Les chercheurs Peter Ranacher, Richard Brunauer, Wolfgang Trutschnig, Stefan Van der Spek et Siegfried Reich sont arrivés à cette conclusion à l'aide de modèles mathématiques et statistiques, qu'ils ont par la suite confirmés par des essais sur le terrain.

Dans leur rapport de recherche, ils expliquent que même si les GPS sont très précis, ces appareils donnent quand même lieu à certaines erreurs, surtout au sujet de la position d'un objet ou d'une personne.

Des recherches ont permis de recenser divers facteurs pour expliquer ces erreurs. Ainsi, en ville, de hauts édifices peuvent faire dévier le signal satellite et ainsi prolonger son trajet entre le satellite et le récepteur. Le même phénomène peut jouer près de hautes montagnes ou sous un épais couvert forestier.

La densité des électrons libres dans l'ionosphère ainsi que la température, la pression et l'humidité dans la troposphère peuvent aussi avoir un effet sur la vitesse du signal satellite.
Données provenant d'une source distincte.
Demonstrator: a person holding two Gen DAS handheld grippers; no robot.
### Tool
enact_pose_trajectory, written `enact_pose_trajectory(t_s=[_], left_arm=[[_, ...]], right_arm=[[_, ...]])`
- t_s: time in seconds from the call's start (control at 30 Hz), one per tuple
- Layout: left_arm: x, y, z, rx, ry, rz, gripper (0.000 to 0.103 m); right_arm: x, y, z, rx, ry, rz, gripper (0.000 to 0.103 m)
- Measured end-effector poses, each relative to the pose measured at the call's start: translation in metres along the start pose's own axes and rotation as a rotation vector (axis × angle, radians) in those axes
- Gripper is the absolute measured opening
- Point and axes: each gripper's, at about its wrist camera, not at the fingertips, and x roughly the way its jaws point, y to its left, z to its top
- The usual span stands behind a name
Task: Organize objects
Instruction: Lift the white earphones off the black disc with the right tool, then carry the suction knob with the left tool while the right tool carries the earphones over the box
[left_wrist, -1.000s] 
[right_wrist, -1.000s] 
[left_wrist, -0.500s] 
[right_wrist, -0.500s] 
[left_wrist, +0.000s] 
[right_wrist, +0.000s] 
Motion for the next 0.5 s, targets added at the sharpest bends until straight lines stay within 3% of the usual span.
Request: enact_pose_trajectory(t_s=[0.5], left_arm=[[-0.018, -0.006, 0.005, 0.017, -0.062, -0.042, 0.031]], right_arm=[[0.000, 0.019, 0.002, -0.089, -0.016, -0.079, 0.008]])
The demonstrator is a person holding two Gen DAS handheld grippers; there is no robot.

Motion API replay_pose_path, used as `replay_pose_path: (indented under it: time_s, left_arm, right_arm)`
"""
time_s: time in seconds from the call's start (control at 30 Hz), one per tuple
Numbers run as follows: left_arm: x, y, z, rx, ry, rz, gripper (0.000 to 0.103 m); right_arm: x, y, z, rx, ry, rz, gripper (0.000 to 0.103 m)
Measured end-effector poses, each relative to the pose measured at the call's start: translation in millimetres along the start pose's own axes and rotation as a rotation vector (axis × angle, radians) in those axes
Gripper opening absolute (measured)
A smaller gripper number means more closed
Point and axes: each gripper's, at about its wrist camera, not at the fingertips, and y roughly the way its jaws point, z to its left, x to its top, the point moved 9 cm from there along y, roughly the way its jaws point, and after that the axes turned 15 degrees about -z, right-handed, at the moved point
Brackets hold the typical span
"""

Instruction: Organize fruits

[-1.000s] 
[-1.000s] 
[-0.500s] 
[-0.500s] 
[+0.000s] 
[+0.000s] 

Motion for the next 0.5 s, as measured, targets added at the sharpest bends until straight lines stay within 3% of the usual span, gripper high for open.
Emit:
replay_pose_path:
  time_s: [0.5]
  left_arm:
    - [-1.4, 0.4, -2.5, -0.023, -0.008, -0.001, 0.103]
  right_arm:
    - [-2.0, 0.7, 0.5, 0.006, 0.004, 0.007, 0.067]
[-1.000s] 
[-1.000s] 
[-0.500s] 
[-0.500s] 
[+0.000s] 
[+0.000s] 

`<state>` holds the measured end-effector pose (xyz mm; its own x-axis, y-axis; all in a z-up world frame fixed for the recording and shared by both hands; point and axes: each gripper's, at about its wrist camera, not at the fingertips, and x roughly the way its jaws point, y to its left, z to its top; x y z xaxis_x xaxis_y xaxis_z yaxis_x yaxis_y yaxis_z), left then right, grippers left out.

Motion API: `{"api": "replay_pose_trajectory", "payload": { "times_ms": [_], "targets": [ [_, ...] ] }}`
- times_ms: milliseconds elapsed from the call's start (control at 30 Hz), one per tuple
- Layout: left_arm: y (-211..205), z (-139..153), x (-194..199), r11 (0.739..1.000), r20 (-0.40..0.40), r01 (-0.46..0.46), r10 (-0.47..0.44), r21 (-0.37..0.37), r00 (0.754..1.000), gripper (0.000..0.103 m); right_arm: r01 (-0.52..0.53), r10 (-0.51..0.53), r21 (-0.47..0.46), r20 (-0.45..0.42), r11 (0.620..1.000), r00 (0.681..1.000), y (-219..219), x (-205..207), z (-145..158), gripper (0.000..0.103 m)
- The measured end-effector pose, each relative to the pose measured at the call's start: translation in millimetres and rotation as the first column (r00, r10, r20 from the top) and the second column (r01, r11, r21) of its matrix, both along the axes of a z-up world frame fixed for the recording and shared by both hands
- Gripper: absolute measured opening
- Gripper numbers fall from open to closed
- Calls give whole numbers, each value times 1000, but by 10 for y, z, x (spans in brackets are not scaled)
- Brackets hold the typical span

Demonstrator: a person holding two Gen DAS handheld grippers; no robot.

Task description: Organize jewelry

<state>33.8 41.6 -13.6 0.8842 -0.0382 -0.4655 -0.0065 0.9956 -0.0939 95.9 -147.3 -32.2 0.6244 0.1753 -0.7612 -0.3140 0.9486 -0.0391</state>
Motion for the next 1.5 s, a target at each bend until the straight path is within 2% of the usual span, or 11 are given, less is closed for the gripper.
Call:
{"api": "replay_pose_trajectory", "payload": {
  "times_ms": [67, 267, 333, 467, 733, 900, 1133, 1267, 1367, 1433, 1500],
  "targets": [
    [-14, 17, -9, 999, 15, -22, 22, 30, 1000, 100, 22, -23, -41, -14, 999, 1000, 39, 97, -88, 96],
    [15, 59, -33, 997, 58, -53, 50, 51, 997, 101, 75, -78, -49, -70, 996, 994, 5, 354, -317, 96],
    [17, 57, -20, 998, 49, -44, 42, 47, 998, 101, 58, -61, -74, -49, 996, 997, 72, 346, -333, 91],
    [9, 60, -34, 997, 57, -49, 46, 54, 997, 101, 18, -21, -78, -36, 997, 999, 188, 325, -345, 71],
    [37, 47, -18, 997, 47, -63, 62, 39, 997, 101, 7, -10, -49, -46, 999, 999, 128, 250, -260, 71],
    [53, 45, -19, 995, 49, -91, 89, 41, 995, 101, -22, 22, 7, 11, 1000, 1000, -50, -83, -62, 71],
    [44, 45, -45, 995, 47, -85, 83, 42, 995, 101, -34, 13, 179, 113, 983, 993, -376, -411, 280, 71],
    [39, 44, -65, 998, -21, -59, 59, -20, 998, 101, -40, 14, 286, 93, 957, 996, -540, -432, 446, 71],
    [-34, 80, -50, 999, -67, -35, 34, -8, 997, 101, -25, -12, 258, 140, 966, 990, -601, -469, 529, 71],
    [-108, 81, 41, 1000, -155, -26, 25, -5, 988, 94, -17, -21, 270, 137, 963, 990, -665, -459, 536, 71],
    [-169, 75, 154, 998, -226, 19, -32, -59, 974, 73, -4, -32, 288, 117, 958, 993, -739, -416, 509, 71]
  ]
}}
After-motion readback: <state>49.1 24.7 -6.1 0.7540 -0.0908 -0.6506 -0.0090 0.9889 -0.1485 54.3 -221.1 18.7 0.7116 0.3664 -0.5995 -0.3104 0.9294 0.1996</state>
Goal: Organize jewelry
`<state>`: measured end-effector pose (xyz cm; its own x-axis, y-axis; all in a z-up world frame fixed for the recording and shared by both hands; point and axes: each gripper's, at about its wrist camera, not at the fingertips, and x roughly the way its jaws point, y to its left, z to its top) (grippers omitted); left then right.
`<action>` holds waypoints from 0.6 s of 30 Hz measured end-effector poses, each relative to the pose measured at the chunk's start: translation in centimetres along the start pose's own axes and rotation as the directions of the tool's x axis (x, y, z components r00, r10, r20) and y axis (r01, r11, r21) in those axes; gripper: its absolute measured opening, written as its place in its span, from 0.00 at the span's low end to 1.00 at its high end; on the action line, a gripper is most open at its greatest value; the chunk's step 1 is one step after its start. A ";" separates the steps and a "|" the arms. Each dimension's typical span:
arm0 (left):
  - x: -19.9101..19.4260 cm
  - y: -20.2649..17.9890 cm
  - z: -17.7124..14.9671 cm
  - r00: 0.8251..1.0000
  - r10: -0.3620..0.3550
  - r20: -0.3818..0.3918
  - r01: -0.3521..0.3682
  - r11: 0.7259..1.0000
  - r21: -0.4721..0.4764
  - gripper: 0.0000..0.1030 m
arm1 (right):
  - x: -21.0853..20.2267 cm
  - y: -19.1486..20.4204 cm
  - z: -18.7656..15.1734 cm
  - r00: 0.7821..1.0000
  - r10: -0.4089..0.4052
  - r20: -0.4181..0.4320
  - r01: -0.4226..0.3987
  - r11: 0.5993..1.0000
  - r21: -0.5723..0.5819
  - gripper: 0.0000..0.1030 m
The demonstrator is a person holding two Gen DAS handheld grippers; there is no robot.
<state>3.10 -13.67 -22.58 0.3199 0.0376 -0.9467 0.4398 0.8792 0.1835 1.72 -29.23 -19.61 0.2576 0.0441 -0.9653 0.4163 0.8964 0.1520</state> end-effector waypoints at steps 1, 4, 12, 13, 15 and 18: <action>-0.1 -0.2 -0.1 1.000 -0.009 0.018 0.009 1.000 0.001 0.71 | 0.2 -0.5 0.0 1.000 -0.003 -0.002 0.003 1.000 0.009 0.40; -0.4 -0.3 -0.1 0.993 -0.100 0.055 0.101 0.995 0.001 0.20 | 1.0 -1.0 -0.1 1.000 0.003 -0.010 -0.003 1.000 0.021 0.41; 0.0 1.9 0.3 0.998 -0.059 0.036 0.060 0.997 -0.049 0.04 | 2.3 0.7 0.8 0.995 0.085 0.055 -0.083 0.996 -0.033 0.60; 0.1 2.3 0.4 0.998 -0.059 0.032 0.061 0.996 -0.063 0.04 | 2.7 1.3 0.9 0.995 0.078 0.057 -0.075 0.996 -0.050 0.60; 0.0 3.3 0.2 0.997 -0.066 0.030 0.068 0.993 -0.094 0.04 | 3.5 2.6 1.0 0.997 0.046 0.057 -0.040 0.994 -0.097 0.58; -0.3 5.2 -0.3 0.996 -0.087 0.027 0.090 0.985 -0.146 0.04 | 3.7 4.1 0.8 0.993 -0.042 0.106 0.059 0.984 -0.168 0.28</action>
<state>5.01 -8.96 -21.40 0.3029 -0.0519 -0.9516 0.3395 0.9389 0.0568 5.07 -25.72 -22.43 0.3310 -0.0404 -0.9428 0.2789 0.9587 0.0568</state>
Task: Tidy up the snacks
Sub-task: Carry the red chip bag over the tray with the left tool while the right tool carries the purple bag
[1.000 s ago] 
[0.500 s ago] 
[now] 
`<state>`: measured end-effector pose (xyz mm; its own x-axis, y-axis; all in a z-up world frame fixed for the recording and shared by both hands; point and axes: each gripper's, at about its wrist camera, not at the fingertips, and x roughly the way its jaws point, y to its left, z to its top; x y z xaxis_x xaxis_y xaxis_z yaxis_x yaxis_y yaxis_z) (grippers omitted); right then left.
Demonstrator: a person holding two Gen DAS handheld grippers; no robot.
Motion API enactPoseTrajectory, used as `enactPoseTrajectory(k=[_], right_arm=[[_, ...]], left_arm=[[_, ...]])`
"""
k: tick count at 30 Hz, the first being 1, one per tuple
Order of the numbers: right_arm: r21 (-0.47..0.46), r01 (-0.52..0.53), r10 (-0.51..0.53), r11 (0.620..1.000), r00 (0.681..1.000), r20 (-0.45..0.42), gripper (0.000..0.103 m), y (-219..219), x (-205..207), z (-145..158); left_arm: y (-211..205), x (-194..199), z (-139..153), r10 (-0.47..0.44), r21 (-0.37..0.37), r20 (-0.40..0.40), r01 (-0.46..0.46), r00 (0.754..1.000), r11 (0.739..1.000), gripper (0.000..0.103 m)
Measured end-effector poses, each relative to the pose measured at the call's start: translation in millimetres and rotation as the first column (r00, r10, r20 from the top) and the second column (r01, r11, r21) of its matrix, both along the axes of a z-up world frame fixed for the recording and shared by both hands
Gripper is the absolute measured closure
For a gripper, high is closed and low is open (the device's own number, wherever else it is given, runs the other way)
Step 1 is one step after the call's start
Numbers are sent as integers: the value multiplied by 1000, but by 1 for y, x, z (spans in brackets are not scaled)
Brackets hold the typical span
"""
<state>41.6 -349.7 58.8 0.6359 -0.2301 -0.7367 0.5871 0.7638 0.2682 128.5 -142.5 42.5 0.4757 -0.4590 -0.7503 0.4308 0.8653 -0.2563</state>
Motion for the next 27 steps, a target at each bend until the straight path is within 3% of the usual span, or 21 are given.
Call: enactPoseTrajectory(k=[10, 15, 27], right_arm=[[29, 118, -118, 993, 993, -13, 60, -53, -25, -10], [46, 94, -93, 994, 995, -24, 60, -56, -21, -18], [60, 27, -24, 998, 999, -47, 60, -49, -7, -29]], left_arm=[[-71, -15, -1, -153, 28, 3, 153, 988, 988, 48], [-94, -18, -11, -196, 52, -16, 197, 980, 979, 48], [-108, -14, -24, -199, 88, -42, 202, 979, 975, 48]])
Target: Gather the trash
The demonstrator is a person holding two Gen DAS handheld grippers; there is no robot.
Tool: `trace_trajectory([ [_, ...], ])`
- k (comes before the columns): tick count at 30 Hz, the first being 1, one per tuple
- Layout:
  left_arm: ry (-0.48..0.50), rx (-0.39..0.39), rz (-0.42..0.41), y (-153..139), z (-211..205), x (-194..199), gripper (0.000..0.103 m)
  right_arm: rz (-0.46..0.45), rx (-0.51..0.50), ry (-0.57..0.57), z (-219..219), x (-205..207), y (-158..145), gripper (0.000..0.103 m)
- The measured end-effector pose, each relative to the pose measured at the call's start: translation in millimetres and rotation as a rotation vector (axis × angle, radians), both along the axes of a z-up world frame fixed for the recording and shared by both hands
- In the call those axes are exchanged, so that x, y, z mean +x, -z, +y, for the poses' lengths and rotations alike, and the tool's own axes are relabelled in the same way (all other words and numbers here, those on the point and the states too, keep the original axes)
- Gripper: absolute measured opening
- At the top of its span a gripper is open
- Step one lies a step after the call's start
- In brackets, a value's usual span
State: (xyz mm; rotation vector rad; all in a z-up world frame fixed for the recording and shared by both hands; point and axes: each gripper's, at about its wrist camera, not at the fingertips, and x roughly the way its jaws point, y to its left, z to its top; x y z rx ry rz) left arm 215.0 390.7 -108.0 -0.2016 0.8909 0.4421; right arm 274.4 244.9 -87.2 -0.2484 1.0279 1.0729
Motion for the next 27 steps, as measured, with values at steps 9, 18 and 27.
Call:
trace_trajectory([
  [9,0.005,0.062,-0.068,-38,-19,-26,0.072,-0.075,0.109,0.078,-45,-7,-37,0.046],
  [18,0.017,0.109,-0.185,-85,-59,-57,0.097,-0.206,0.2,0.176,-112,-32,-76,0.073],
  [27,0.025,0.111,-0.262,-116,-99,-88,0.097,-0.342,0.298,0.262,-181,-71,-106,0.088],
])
Une légère différence dans l'horloge des divers satellites peut aussi avoir un effet sur l'enregistrement des données. Enfin, une géométrie défavorable de la constellation des satellites peut réduire la précision des données.

Dans de bonnes conditions, les GPS performants ont une précision de trois mètres, c'est-à-dire que 95 % des estimations de position se trouvent à trois mètres ou moins de l'objet réel.

C'est ici que les statistiques entrent en ligne de compte.

Pour mesurer la distance entre deux points, le GPS mesure en fait la distance entre deux estimations pour chacun des points.

La ligne droite constitue la distance la plus courte entre les deux points. Les seules estimations qui permettraient de réduire cette distance devraient donc être placées le long de cette ligne droite. La majorité des estimations sont placées ailleurs autour de chacun des points. Ils ne peuvent donc qu'accroître la distance.

En additionnant les segments mesurés par le GPS, on arrive donc, en moyenne, à une distance plus élevée que la distance réelle.